Retype the material exactly, ending with the line containing "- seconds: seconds".
--- RAW DATA Enclosed Below ---
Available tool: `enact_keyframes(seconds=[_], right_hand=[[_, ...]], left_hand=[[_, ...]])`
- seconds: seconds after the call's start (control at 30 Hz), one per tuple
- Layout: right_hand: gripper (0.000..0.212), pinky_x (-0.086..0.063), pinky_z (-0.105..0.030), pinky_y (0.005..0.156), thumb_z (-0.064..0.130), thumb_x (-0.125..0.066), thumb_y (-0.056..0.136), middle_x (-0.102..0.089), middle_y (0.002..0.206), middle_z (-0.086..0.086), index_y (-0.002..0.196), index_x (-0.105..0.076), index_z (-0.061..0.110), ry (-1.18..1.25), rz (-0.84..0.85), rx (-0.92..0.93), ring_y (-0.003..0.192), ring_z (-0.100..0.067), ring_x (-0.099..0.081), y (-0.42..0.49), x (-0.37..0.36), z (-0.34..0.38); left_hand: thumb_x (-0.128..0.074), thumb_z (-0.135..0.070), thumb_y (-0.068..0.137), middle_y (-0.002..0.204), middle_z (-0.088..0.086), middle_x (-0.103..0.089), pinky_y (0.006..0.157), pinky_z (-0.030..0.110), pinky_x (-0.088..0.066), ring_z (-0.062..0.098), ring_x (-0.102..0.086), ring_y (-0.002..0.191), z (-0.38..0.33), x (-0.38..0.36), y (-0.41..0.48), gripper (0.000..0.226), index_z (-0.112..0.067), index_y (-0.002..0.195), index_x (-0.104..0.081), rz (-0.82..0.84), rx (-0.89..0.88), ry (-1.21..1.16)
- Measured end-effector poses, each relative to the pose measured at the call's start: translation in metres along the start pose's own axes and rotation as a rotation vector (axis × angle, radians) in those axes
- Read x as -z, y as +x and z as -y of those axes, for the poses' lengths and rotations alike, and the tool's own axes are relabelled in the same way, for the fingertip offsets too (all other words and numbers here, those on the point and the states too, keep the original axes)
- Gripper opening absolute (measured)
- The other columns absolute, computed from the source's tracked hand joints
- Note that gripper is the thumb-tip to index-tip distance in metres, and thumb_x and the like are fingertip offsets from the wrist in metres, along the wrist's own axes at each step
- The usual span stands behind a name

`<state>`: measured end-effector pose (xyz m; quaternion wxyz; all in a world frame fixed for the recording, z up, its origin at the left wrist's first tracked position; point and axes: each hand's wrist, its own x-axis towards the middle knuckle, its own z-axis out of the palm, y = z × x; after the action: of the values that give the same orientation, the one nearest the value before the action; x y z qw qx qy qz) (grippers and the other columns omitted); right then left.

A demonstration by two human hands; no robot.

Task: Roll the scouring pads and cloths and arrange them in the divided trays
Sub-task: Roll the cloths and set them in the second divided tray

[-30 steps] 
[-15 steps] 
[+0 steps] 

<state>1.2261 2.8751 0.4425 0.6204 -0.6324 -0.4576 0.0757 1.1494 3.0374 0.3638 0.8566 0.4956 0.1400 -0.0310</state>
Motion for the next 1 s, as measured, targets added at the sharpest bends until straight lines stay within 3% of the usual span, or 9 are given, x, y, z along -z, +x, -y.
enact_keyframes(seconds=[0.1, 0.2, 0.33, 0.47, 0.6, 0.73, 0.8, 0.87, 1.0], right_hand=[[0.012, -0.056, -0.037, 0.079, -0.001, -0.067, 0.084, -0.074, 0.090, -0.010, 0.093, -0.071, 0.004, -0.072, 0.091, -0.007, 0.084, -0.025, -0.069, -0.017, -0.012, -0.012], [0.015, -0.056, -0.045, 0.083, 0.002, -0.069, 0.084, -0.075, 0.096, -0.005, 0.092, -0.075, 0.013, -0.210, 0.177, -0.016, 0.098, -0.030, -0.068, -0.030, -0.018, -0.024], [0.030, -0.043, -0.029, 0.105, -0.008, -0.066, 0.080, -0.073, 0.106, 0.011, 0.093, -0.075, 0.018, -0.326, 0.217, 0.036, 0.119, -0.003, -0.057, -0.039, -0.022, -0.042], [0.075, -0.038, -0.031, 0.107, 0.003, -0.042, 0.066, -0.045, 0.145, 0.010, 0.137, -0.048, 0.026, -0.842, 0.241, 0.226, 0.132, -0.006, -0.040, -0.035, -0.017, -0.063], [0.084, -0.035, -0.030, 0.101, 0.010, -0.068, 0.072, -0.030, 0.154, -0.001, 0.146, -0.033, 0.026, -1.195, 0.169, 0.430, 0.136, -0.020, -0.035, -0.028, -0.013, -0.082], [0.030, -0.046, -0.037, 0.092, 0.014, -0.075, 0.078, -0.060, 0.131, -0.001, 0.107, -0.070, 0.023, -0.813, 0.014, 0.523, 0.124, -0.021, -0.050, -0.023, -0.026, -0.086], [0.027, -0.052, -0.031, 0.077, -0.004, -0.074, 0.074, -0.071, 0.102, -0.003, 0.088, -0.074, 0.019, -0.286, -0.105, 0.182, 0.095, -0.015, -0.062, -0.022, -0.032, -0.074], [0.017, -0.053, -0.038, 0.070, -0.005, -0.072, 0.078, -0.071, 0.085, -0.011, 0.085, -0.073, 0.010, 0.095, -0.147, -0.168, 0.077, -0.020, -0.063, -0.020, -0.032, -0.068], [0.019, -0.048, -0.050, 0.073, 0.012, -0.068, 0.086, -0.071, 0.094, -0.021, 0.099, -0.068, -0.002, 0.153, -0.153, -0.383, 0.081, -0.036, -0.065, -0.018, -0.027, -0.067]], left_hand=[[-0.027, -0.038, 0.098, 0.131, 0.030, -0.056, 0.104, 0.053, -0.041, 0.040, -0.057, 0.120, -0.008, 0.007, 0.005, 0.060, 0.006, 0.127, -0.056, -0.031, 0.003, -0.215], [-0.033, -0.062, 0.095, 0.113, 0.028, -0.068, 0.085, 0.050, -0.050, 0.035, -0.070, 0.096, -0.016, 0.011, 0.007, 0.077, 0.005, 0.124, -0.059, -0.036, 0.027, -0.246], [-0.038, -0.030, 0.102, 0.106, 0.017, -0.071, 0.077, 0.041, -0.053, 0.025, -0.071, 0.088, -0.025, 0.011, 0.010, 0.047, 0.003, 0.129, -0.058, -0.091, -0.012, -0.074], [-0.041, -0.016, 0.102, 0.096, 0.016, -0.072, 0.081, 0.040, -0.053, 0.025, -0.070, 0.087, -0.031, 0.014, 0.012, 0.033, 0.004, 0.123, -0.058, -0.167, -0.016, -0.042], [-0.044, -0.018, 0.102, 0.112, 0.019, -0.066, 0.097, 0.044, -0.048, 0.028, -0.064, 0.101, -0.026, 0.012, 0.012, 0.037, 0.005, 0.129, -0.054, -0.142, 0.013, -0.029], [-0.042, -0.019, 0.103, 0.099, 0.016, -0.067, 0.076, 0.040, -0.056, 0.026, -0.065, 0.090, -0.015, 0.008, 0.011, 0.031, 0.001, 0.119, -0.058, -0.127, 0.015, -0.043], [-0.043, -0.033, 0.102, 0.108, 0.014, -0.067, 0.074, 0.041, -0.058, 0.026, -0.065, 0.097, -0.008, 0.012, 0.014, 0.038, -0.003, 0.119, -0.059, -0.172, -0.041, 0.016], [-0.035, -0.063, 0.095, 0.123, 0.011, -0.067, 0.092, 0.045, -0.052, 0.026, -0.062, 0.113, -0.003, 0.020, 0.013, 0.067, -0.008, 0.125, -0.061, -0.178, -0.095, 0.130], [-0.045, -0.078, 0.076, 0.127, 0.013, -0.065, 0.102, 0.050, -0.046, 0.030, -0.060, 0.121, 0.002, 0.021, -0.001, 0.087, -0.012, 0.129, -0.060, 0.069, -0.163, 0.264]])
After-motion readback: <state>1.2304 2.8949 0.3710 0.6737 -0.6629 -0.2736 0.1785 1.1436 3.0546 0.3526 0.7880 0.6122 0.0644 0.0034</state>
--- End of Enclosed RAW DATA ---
## RESULT OF THIS TASK
Available tool: `enact_keyframes(seconds=[_], right_hand=[[_, ...]], left_hand=[[_, ...]])`
- seconds: seconds after the call's start (control at 30 Hz), one per tuple

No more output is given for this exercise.